Russian Federation Senator from Krasnodar Krai
- In office 7 November 2012 – 22 September 2015
- Preceded by: Akhmed Bilalov
- Succeeded by: Aleksey Kondratenko

10th General Director of ITAR-TASS
- In office 28 August 1991 – 17 September 2012
- Preceded by: Lev Spiridonov
- Succeeded by: Sergey Mikhailov

Deputy Prime Minister of Russia
- In office 31 May 1995 – 17 March 1997
- President: Boris Yeltsin
- Prime Minister: Viktor Chernomyrdin

Personal details
- Born: 19 April 1941 (age 85) Sochi, Krasnodar Krai, Soviet Union
- Education: Moscow State University
- Occupation: Politician
- Profession: Journalist

= Vitaly Ignatenko =

Soviet journalist (born 1941)

Vitaly Nikitich Ignatenko (Виталий Никитич Игнатенко; born 19 April 1941) is a Russian journalist and politician who had been the head of ITAR-TASS news agency from 1993 until 2012 and had served in the first cabinet of Prime Minister Viktor Chernomyrdin from 1995 to 1997 as deputy prime minister. He has also been a member of different journalism organizations and foundations promoting the Russian language and Russian-speaking press.

==Biography==
Graduating from Moscow State University with a degree in journalism, he worked for the Komsomolskaya Pravda and Novoye Vremya newspapers in the 1980s. From 1990 to 1991 he served as the press secretary of Soviet President Mikhail Gorbachev.

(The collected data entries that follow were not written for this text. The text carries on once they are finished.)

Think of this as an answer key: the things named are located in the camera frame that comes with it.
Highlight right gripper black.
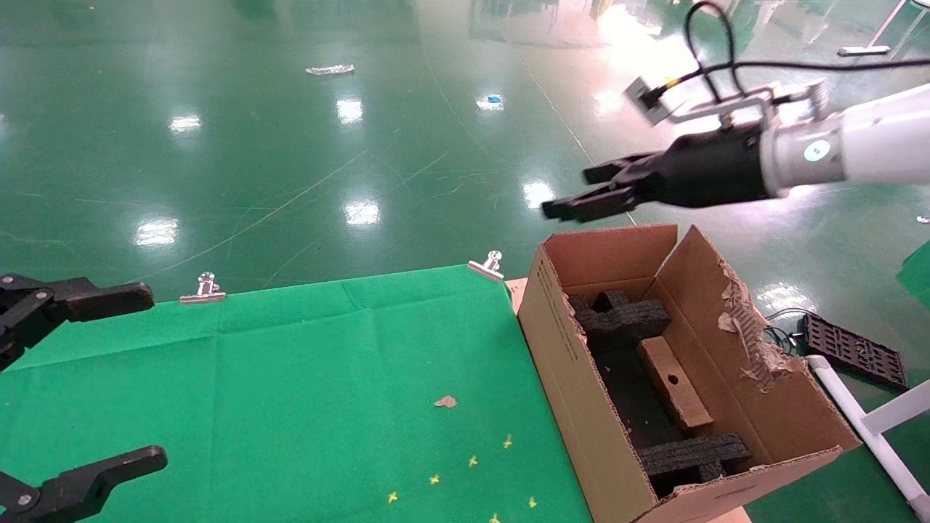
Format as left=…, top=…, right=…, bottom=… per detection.
left=543, top=122, right=772, bottom=223

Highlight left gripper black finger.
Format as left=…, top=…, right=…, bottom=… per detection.
left=0, top=275, right=155, bottom=372
left=0, top=446, right=169, bottom=523

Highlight small brown cardboard box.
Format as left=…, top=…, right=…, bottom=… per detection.
left=636, top=336, right=716, bottom=432

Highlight large open cardboard carton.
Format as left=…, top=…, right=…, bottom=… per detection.
left=517, top=223, right=863, bottom=523

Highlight silver binder clip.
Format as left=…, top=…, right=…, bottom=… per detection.
left=179, top=272, right=227, bottom=304
left=467, top=251, right=505, bottom=283

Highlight black foam block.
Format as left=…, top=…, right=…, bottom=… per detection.
left=637, top=433, right=753, bottom=500
left=570, top=290, right=674, bottom=354

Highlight green table cloth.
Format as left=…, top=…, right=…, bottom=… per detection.
left=0, top=263, right=594, bottom=523

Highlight white floor stand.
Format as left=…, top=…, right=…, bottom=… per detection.
left=837, top=0, right=930, bottom=59

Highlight black plastic grid tray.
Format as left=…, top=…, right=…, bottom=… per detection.
left=802, top=312, right=910, bottom=393

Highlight green cloth covered table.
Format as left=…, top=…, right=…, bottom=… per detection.
left=896, top=242, right=930, bottom=307

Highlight gray wrist camera box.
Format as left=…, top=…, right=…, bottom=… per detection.
left=624, top=76, right=671, bottom=126

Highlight gray metal camera bracket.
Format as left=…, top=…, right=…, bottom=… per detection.
left=667, top=84, right=784, bottom=133

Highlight black braided cable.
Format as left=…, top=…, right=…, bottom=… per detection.
left=682, top=0, right=746, bottom=100

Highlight thin black floor cables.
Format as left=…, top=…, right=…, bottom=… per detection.
left=761, top=308, right=809, bottom=354

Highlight thin dark cable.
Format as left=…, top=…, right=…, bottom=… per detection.
left=650, top=57, right=930, bottom=100

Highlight white tube frame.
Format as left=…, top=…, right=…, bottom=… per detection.
left=805, top=354, right=930, bottom=521

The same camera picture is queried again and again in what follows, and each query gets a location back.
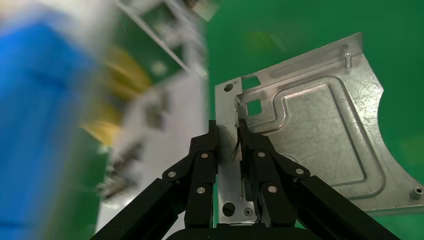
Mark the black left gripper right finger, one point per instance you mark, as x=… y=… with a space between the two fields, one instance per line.
x=265 y=172

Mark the stamped metal plate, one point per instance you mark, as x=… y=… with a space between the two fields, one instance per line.
x=314 y=126

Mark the green table cloth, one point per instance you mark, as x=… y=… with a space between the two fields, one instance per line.
x=331 y=20

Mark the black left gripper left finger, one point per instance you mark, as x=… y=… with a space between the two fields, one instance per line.
x=202 y=172

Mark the blue plastic bin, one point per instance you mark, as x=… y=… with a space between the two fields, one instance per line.
x=33 y=116

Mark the yellow tape roll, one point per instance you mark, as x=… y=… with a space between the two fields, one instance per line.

On June 2, 1995, Ignatenko was appointed Deputy Chairman of Government of the Russian Federation for media affairs. He worked in coordination with fellow deputy chairman Sergei Shakhrai. In 1997, during the Tajikistani Civil War, he was in contact with a local warlord to organize the release of foreign hostages.

In September 2012 Ignatenko was replaced as head of ITAR-TASS news agency.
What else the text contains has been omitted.